> Problem description
Below are the entries. Transcribe exactly the lines from the one with "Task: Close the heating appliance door" through the one with "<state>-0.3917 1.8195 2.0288", ends included, and leave out all others.

......

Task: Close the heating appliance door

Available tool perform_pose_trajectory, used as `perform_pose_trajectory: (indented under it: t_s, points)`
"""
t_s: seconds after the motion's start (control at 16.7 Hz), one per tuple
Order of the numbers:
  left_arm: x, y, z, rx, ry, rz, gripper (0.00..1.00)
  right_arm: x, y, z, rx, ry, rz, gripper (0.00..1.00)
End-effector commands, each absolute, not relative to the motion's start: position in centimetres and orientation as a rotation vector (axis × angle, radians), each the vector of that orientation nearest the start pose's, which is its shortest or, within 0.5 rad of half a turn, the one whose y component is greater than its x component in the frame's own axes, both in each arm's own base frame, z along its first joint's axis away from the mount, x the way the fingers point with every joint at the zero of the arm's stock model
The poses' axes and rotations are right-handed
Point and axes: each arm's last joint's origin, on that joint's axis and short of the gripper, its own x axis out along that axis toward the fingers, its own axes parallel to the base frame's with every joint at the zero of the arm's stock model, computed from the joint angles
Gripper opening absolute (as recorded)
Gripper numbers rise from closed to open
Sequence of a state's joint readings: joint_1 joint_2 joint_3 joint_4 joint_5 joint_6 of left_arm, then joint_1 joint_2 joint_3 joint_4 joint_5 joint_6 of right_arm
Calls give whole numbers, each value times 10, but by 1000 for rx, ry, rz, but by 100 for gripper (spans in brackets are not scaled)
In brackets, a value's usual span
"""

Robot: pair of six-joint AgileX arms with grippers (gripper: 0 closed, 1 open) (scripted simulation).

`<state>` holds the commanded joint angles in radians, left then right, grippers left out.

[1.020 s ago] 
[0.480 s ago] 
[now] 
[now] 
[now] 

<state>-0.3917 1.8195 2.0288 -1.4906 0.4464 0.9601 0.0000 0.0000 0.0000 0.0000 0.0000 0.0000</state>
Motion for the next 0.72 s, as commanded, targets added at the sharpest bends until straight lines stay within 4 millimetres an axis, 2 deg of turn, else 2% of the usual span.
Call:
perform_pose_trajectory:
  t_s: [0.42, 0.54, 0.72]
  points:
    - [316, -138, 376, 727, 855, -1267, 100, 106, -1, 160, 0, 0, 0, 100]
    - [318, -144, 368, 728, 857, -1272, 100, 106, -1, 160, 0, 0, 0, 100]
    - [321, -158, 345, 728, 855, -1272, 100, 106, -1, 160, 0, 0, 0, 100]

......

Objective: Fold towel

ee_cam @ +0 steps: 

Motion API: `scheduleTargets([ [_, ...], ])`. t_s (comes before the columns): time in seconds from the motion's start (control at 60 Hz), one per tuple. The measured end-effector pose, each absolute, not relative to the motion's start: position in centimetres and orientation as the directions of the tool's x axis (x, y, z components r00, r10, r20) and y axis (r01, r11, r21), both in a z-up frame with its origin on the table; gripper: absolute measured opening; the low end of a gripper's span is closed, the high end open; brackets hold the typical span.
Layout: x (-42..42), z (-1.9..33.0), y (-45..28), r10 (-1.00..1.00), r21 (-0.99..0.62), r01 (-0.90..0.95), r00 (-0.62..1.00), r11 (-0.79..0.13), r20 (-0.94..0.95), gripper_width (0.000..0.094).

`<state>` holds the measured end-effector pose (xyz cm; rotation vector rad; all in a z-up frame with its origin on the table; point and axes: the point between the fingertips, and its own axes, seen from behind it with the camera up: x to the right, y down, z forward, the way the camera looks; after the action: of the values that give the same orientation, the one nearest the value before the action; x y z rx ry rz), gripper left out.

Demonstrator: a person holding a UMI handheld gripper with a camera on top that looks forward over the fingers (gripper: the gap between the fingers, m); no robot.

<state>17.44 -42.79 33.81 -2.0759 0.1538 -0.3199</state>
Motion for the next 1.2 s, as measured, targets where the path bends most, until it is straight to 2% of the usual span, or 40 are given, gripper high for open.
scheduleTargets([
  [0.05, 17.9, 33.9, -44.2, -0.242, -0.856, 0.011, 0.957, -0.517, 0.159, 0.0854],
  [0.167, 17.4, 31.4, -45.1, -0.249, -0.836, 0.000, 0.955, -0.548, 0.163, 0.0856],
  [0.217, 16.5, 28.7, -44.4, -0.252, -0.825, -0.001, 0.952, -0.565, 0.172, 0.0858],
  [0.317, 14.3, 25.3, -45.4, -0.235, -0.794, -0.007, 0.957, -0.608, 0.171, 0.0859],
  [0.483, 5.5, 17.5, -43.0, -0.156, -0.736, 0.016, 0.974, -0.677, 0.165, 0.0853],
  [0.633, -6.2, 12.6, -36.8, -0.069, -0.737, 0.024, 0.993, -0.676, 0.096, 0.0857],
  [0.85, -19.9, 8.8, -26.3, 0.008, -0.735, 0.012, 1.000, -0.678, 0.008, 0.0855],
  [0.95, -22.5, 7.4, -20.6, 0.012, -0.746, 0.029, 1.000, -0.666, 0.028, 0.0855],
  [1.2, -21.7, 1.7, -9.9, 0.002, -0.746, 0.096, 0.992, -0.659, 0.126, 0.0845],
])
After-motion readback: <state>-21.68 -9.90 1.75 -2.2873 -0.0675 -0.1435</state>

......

> Answer space
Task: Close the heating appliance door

Available tool perform_pose_trajectory, used as `perform_pose_trajectory: (indented under it: t_s, points)`
"""
t_s: seconds after the motion's start (control at 16.7 Hz), one per tuple
Order of the numbers:
  left_arm: x, y, z, rx, ry, rz, gripper (0.00..1.00)
  right_arm: x, y, z, rx, ry, rz, gripper (0.00..1.00)
End-effector commands, each absolute, not relative to the motion's start: position in centimetres and orientation as a rotation vector (axis × angle, radians), each the vector of that orientation nearest the start pose's, which is its shortest or, within 0.5 rad of half a turn, the one whose y component is greater than its x component in the frame's own axes, both in each arm's own base frame, z along its first joint's axis away from the mount, x the way the fingers point with every joint at the zero of the arm's stock model
The poses' axes and rotations are right-handed
Point and axes: each arm's last joint's origin, on that joint's axis and short of the gripper, its own x axis out along that axis toward the fingers, its own axes parallel to the base frame's with every joint at the zero of the arm's stock model, computed from the joint angles
Gripper opening absolute (as recorded)
Gripper numbers rise from closed to open
Sequence of a state's joint readings: joint_1 joint_2 joint_3 joint_4 joint_5 joint_6 of left_arm, then joint_1 joint_2 joint_3 joint_4 joint_5 joint_6 of right_arm
Calls give whole numbers, each value times 10, but by 1000 for rx, ry, rz, but by 100 for gripper (spans in brackets are not scaled)
In brackets, a value's usual span
"""

Robot: pair of six-joint AgileX arms with grippers (gripper: 0 closed, 1 open) (scripted simulation).

`<state>` holds the commanded joint angles in radians, left then right, grippers left out.

[1.020 s ago] 
[0.480 s ago] 
[now] 
[now] 
[now] 

<state>-0.3917 1.8195 2.0288 -1.4906 0.4464 0.9601 0.0000 0.0000 0.0000 0.0000 0.0000 0.0000</state>

There is no more output for this exercise.